The problem is, those improvements may go largely unused if the 50 mile-per-hour traffic doesn't slow down and take notice.
So now they've come up with the plan to redirect that traffic on a bypass and reduce the number of lanes along the shore.
But not everyone is crazy about the plan.
Linda Pucilowski lives just a few yards from the curb. What is now a highway whizzing by her front door would be narrowed to make way for parallel parking, sidewalks and bike lanes.
She'd rather have the highway.
"I'd be sitting in a parking lot, so to me it would be a downside," Pucilowski said. "I would rather have the traffic than the parking lot."
Uphill battle
Many are skeptical because they've seen bypass dreams languish for years in other places. 60 miles north of Acme, the city of Petoskey is also on U.S. 31. Officials there tried for years to develop a bypass with help from the state and federal governments. The idea eventually died for lack of a local consensus.

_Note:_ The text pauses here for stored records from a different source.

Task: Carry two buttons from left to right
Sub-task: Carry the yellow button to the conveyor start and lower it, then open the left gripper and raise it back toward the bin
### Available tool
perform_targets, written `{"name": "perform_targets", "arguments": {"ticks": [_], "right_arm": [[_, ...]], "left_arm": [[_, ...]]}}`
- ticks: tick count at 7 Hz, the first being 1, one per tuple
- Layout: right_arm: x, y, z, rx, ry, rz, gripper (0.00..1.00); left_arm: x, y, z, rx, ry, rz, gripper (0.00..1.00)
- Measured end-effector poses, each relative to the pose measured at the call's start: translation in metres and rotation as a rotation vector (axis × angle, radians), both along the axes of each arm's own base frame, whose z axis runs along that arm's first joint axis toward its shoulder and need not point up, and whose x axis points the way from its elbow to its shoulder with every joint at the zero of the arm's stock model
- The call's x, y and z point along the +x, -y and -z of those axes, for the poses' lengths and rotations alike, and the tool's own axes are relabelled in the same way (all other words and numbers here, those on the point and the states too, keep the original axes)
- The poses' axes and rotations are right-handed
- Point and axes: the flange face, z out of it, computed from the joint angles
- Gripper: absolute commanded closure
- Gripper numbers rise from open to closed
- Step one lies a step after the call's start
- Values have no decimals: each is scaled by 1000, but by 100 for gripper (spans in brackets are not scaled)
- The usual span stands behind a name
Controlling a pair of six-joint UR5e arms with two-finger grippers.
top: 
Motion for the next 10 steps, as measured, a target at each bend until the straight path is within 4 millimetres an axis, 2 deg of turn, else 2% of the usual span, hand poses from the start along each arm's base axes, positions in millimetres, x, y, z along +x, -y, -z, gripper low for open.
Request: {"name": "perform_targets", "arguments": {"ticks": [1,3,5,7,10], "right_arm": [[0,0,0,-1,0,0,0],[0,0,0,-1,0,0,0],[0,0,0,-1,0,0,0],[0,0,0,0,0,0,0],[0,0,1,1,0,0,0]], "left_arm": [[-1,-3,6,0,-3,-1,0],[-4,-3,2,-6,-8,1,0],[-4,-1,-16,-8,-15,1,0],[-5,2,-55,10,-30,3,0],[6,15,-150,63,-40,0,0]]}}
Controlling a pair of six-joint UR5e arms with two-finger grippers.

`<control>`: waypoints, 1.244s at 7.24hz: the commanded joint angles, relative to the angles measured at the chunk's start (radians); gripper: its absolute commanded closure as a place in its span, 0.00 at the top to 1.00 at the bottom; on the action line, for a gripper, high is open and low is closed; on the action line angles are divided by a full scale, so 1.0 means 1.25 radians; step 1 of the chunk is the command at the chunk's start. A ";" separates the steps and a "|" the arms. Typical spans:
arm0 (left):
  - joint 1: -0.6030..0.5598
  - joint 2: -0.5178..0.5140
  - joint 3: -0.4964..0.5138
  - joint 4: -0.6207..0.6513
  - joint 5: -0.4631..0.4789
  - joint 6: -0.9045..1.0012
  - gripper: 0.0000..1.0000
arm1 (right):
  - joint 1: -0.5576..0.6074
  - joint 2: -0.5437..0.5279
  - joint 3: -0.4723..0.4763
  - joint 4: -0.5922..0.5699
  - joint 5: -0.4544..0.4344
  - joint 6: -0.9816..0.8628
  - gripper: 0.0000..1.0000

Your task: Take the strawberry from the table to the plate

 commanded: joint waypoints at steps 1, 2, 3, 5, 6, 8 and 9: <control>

So for the last 15 years or so, local governments have been building new roads and widening existing ones. That network of roads now acts as a bypass skirting the city of Petoskey. Brian Gutowski, director of the Emmet County Road Commission, says that has increased traffic on some of the county roads. But it hasn't made a dent in the gridlock on U.S. 31.
"You're still going to get the summer traffic that's going to really bog down U.S. 31 in the city during the summer months," Gutowski said.
Plans are to upgrade those county roads for heavier traffic. Also, officials are looking at new signs that would better direct traffic to the bypass routes.
Nobody knows how much a bypass would cost Acme Township. Those numbers will be figured out later in the process if the township approves the plan.
Township manager Sharon Vreeland says for now they are trying to line up from the state and federal agencies that manage the highway.
"We've shown the plans to the local MDOT officials to get their feedback and find out what it would take," she said. "They haven't told us that it would be easy or fast or inexpensive, but they haven't said that it's completely impossible."
The township board hopes to vote early next month on adopting the long-term plan.